De acuerdo con los resultados del informe anual Global Supplier Risk and Sustainability Survey, para el cual fueron consultadas 2 mil 900 organizaciones a escala global, los problemas de calidad, dificultades financieras de proveedores y fallas operativas se encuentran entre las principales causas de interrupción para las compañías en México.
Achilles señaló que la exposición a este tipo de problemas adquiere relevancia para las pymes mexicanas que forman parte de cadenas globales de valor.
“Esta situación no solo incrementa la exposición a riesgos operativos y financieros, sino que exige una evolución hacia modelos de gestión más estructurados y transparentes, especialmente ante las nuevas exigencias de cumplimiento y sostenibilidad (ESG)”.
“El estudio también revela una brecha crítica: las organizaciones que aún gestionan sus riesgos mediante procesos manuales o herramientas fragmentadas presentan una menor visibilidad y una capacidad de reacción limitada frente a incidencias”, se lee en el documento.
¿Cómo reducir los riesgos?
El Chief Product Officer de Achilles, Mark Chamberlain, señaló que identificar las vulnerabilidades entre los proveedores es únicamente una parte del proceso para evitar afectaciones en las cadenas de suministro.

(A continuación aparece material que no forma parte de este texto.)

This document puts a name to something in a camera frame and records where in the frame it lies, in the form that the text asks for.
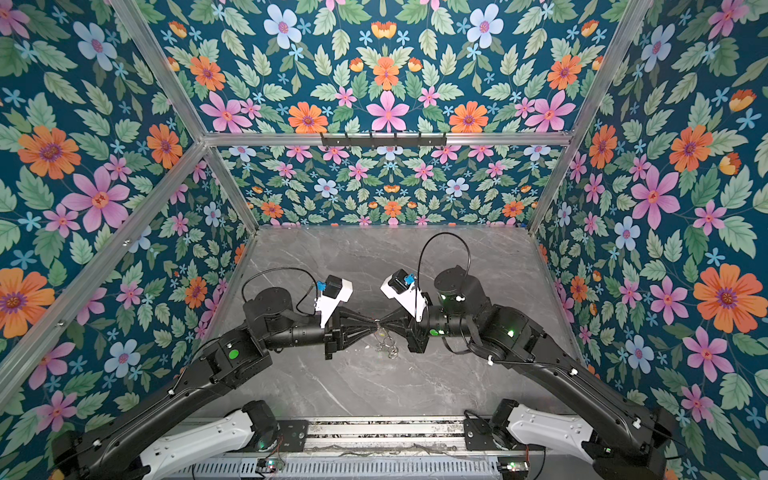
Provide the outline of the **silver keyring with keys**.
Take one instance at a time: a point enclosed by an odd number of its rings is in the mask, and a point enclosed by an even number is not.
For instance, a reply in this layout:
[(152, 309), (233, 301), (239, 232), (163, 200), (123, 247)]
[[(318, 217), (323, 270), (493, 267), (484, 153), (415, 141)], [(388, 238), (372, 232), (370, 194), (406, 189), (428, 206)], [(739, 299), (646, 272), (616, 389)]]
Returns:
[(399, 355), (399, 349), (396, 341), (391, 336), (390, 331), (381, 323), (377, 324), (374, 334), (376, 340), (376, 351), (384, 354), (388, 359), (395, 359)]

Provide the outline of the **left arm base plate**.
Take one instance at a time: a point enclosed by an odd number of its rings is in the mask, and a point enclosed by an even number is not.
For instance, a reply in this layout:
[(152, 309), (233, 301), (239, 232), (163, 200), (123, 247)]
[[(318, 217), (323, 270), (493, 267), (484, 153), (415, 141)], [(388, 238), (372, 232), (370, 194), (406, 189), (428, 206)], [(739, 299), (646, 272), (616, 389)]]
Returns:
[(262, 452), (303, 452), (308, 439), (307, 420), (277, 420), (272, 431), (261, 441)]

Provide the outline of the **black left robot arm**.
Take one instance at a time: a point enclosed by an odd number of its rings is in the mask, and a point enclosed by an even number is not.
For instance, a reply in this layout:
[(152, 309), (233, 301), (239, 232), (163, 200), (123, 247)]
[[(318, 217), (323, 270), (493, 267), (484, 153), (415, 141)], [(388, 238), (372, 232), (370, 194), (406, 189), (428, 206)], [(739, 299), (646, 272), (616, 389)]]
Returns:
[(289, 291), (270, 287), (243, 305), (243, 323), (206, 343), (177, 378), (137, 406), (85, 433), (66, 432), (52, 443), (53, 479), (162, 477), (169, 458), (159, 440), (203, 406), (234, 391), (271, 366), (273, 351), (322, 345), (326, 354), (373, 333), (378, 323), (331, 299), (323, 310), (300, 314)]

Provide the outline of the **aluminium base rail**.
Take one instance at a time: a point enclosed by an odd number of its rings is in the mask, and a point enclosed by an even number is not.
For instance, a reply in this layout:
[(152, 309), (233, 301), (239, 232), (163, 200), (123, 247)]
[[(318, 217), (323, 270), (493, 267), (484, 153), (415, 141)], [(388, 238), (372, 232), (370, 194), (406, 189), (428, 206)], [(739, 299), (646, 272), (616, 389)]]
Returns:
[(464, 442), (464, 415), (390, 417), (310, 417), (280, 420), (307, 420), (308, 439), (303, 452), (338, 454), (454, 454), (475, 452), (512, 453), (545, 447), (559, 454), (575, 455), (581, 443), (592, 437), (593, 429), (574, 416), (536, 413), (525, 408), (502, 423), (499, 434), (508, 451), (468, 451)]

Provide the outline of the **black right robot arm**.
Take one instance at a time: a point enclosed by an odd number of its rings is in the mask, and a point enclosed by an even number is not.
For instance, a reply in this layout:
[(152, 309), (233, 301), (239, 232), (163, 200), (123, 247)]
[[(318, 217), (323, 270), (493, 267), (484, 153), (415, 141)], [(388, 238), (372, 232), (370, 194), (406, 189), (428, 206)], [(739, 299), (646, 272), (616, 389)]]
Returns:
[(661, 479), (675, 421), (661, 407), (650, 410), (612, 389), (569, 355), (520, 310), (495, 304), (480, 281), (461, 266), (441, 272), (431, 302), (416, 277), (398, 270), (382, 293), (403, 309), (403, 335), (413, 352), (431, 338), (460, 337), (489, 365), (512, 369), (542, 386), (570, 414), (538, 411), (504, 400), (490, 425), (497, 436), (536, 445), (590, 464), (603, 479)]

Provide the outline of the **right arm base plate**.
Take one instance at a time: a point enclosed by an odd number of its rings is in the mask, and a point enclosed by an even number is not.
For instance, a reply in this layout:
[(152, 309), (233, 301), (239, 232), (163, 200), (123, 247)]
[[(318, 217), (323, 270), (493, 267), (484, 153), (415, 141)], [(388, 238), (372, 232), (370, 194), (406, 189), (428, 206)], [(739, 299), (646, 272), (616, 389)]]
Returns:
[(465, 411), (464, 442), (468, 451), (508, 451), (507, 441), (490, 425), (489, 421), (476, 413)]

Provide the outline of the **black hook rail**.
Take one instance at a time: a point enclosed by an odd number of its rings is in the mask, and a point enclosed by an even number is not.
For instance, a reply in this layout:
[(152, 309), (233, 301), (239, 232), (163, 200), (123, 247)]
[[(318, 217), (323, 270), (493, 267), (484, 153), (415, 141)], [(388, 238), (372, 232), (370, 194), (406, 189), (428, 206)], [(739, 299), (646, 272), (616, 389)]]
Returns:
[(392, 134), (321, 134), (321, 145), (325, 147), (377, 148), (399, 146), (403, 148), (442, 147), (448, 144), (446, 134), (392, 133)]

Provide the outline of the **white ventilation grille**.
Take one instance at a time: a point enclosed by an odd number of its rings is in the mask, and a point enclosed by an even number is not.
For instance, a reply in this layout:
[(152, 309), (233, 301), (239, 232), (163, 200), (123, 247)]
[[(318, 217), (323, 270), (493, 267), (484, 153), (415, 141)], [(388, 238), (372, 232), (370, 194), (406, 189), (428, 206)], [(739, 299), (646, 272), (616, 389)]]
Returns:
[(264, 467), (255, 459), (219, 458), (186, 467), (171, 479), (500, 479), (495, 461), (450, 456), (294, 457)]

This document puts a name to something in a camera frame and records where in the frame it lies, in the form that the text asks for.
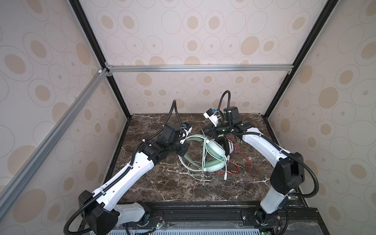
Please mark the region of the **mint green headphones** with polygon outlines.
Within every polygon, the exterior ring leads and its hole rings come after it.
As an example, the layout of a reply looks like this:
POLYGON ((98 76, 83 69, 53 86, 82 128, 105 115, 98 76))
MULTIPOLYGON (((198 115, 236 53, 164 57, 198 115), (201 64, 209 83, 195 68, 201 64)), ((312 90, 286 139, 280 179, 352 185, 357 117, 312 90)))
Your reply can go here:
POLYGON ((195 162, 187 153, 179 157, 181 164, 188 170, 194 172, 216 172, 223 168, 227 170, 227 156, 225 150, 215 140, 205 135, 192 135, 187 137, 186 142, 202 143, 202 161, 195 162))

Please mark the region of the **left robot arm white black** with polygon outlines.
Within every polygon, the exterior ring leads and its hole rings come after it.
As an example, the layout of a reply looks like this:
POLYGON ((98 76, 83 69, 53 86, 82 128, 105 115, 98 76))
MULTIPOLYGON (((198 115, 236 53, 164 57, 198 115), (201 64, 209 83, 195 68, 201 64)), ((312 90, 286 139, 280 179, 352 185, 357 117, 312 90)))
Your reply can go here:
POLYGON ((93 192, 84 191, 79 196, 80 208, 68 219, 63 233, 72 235, 70 226, 82 216, 89 226, 75 234, 94 232, 106 235, 117 225, 139 222, 146 218, 146 209, 140 203, 119 205, 123 195, 148 171, 170 154, 182 155, 188 150, 186 138, 192 131, 187 122, 179 122, 178 127, 167 124, 166 118, 161 129, 151 137, 142 140, 135 148, 130 162, 114 177, 93 192))

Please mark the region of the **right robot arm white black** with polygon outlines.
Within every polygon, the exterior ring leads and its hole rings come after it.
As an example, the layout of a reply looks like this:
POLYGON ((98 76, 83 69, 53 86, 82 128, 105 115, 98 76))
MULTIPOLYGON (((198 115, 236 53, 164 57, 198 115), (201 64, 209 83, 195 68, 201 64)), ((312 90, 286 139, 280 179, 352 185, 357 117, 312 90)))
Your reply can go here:
POLYGON ((211 121, 203 132, 214 139, 223 139, 224 146, 230 147, 227 135, 233 135, 251 145, 274 170, 270 176, 271 188, 260 202, 261 214, 273 214, 291 196, 312 198, 319 191, 319 181, 312 169, 304 163, 298 152, 292 153, 262 134, 252 123, 243 122, 236 106, 227 105, 224 109, 209 109, 204 117, 211 121), (314 184, 312 192, 301 194, 295 190, 305 181, 308 173, 314 184))

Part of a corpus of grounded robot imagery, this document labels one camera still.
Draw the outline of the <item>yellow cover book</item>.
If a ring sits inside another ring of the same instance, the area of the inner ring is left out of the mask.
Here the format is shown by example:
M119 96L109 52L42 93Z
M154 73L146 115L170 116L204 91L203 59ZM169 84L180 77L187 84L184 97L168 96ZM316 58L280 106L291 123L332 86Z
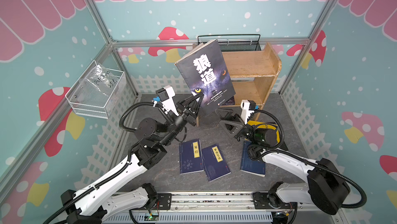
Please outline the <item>yellow cover book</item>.
M258 121L249 121L248 124L254 127L254 132L250 141L256 143L265 143L274 146L281 141L278 126L275 122L263 123Z

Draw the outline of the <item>dark wolf cover book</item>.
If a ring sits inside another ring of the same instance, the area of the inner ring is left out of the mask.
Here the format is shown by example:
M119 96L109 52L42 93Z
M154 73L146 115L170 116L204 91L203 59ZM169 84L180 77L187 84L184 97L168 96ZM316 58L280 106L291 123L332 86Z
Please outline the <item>dark wolf cover book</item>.
M203 94L199 114L207 116L236 94L218 40L201 43L175 63L193 95Z

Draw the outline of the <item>purple portrait cover book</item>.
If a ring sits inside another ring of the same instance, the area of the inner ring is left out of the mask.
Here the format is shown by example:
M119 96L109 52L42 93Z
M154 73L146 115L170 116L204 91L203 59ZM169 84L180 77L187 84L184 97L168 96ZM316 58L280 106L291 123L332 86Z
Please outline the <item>purple portrait cover book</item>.
M235 98L231 97L229 100L223 103L223 106L232 106L235 105Z

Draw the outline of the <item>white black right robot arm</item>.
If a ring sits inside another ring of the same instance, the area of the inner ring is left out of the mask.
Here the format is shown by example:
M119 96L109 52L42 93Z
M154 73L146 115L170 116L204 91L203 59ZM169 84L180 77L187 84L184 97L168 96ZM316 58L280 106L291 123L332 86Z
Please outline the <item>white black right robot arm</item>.
M329 215L335 215L339 209L357 209L367 203L367 194L356 182L342 175L330 160L310 160L291 152L284 151L284 129L275 115L265 110L254 110L248 116L262 113L272 118L276 125L275 144L266 141L261 125L249 125L240 115L231 109L216 110L220 124L225 132L236 140L247 139L248 157L252 161L272 164L288 171L304 181L306 186L287 187L281 183L275 189L275 195L282 202L314 204Z

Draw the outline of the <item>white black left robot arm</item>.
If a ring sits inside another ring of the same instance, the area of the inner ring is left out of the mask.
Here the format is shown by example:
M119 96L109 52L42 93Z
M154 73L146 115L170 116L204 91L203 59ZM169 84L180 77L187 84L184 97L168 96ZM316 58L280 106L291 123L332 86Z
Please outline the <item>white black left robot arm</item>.
M157 199L152 185L143 184L140 188L142 198L133 193L114 196L120 188L132 179L145 173L167 154L165 149L186 125L196 125L196 118L203 101L204 94L199 93L174 104L175 112L165 110L165 102L138 102L129 107L121 116L119 127L132 132L139 140L128 151L127 156L110 171L89 186L78 190L67 190L61 195L63 206L45 220L49 224L62 213L66 213L63 224L101 224L112 215L134 207L151 208ZM159 123L153 118L145 118L133 129L124 125L126 118L137 108L150 106L158 108L165 118Z

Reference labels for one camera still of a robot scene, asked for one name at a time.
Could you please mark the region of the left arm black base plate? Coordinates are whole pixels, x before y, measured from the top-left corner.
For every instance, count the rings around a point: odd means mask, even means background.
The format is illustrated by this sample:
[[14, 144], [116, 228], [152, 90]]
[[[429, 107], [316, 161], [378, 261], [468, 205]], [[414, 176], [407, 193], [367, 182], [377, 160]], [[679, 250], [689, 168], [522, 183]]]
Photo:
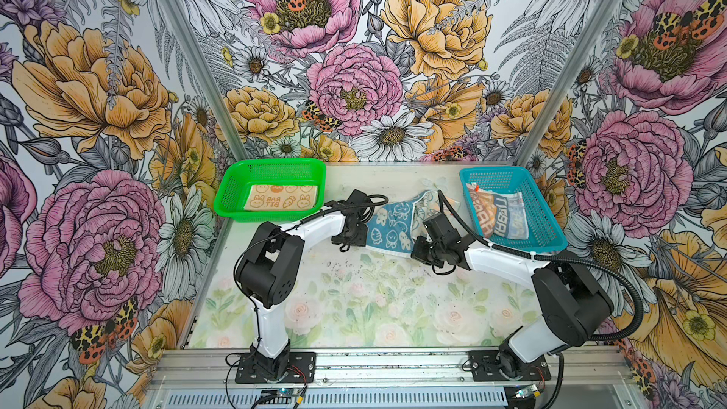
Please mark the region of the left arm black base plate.
[[282, 352], [278, 358], [244, 353], [237, 365], [236, 384], [311, 384], [314, 381], [315, 352]]

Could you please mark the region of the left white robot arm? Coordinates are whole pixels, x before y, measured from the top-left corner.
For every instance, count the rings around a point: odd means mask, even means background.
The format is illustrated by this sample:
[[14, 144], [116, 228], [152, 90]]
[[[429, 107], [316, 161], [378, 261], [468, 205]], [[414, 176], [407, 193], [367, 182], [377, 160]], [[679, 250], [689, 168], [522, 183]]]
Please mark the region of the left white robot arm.
[[303, 255], [320, 242], [346, 253], [367, 244], [367, 223], [384, 195], [359, 189], [344, 201], [330, 201], [318, 212], [289, 225], [262, 223], [233, 270], [234, 282], [253, 304], [254, 340], [239, 368], [268, 382], [279, 382], [293, 369], [291, 340], [285, 327], [285, 302], [291, 295]]

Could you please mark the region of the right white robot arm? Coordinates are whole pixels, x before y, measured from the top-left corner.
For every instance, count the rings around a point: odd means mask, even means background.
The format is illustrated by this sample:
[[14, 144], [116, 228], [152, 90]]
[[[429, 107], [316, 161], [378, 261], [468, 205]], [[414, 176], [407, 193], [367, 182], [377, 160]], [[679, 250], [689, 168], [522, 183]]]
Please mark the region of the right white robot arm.
[[441, 213], [424, 227], [426, 234], [416, 238], [411, 253], [416, 261], [499, 276], [535, 293], [541, 314], [498, 348], [495, 363], [507, 379], [522, 378], [545, 354], [582, 346], [613, 310], [607, 292], [571, 253], [541, 257], [472, 234], [462, 236]]

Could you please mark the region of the blue bunny towel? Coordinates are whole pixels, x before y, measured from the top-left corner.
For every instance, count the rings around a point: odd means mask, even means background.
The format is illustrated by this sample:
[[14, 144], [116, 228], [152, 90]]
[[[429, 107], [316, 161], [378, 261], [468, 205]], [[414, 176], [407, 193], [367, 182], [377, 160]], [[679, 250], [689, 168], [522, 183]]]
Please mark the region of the blue bunny towel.
[[409, 201], [377, 208], [367, 223], [367, 249], [408, 258], [418, 237], [427, 237], [424, 221], [440, 213], [437, 191], [426, 190]]

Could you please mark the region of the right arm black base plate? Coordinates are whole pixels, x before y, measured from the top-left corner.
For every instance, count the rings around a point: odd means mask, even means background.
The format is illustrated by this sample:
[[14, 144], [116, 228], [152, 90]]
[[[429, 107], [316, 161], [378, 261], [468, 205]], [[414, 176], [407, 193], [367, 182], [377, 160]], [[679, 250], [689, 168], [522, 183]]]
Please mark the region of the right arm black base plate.
[[543, 357], [525, 363], [500, 350], [470, 350], [467, 365], [475, 382], [546, 382], [551, 379]]

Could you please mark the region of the green plastic basket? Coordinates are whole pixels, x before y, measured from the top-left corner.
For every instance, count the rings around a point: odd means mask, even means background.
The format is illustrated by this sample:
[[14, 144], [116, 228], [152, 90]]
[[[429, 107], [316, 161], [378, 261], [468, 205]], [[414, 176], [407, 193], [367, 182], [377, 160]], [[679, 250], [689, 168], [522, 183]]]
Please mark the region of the green plastic basket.
[[323, 206], [326, 176], [326, 165], [317, 159], [240, 161], [226, 170], [214, 211], [239, 223], [300, 220]]

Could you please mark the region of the orange bunny towel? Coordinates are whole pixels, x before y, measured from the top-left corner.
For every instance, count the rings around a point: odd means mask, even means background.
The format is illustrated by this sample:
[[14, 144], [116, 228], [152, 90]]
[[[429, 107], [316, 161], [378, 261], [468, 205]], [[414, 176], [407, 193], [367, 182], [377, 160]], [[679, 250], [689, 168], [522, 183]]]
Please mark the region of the orange bunny towel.
[[249, 211], [298, 211], [313, 208], [318, 186], [253, 185], [244, 208]]

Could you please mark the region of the teal plastic basket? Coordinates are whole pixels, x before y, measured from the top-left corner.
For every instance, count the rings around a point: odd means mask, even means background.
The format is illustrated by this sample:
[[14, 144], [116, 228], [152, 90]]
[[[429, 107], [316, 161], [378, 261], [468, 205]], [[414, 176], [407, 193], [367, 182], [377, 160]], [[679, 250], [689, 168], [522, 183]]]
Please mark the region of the teal plastic basket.
[[475, 232], [510, 248], [553, 255], [568, 246], [530, 173], [519, 167], [472, 167], [459, 174]]

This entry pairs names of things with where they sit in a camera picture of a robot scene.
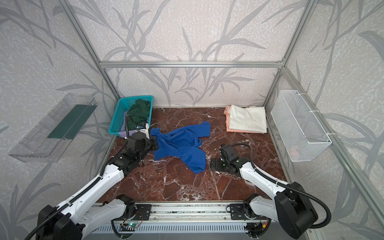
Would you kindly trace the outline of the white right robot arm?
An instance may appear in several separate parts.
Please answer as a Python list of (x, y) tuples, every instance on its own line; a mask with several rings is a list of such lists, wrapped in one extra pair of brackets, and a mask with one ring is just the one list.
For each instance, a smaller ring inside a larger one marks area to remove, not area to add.
[(289, 184), (257, 167), (251, 159), (240, 157), (234, 150), (237, 144), (223, 144), (221, 157), (210, 163), (214, 172), (225, 172), (252, 183), (269, 198), (253, 196), (244, 200), (249, 218), (264, 216), (278, 222), (292, 238), (298, 239), (318, 219), (308, 195), (298, 183)]

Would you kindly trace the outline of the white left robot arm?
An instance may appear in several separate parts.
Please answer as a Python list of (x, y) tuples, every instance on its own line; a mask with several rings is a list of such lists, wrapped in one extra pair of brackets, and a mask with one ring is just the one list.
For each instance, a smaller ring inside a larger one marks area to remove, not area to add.
[(149, 152), (158, 148), (157, 138), (149, 136), (148, 131), (128, 136), (124, 150), (110, 159), (92, 181), (57, 206), (43, 208), (38, 214), (37, 227), (26, 238), (82, 240), (108, 221), (133, 219), (138, 210), (135, 200), (126, 195), (119, 195), (96, 210), (91, 207), (138, 167)]

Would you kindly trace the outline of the blue t shirt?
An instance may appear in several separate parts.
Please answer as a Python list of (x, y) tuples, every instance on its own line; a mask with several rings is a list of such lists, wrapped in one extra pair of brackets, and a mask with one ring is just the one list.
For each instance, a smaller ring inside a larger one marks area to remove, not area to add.
[(194, 173), (199, 174), (206, 169), (206, 153), (200, 149), (201, 138), (211, 135), (211, 124), (204, 121), (198, 125), (178, 128), (169, 133), (161, 133), (159, 128), (153, 128), (150, 136), (156, 137), (159, 149), (154, 151), (155, 160), (166, 157), (176, 157)]

“Los compradores pueden establecer expectativas claras, los proveedores pueden demostrar las acciones que han llevado a cabo y ambas partes tienen visibilidad del progreso. Convierte el assurance de proveedores en algo más que una evaluación puntual: lo transforma en un proceso práctico para reducir el riesgo y mejorar el rendimiento”, expresó.
Para atender estas vulnerabilidades, Achilles incorporó un módulo denominado Planes de Acción, con el cual las compañías pueden dar seguimiento a las deficiencias identificadas entre sus proveedores y establecer medidas para corregirlas.
De esta manera, una vez detectado un problema, las empresas pueden definir acciones de acuerdo con la gravedad de cada caso, las regulaciones correspondientes a su sector o los requerimientos en materia de sostenibilidad.
A través de este mecanismo, compradores y proveedores pueden establecer plazos, presentar evidencias de cumplimiento y dar seguimiento a las medidas acordadas para reducir los riesgos operativos.
“Los Planes de Acción ayudan a las organizaciones a cerrar la brecha entre identificar un problema y abordarlo”, puntualizó Chamberlain.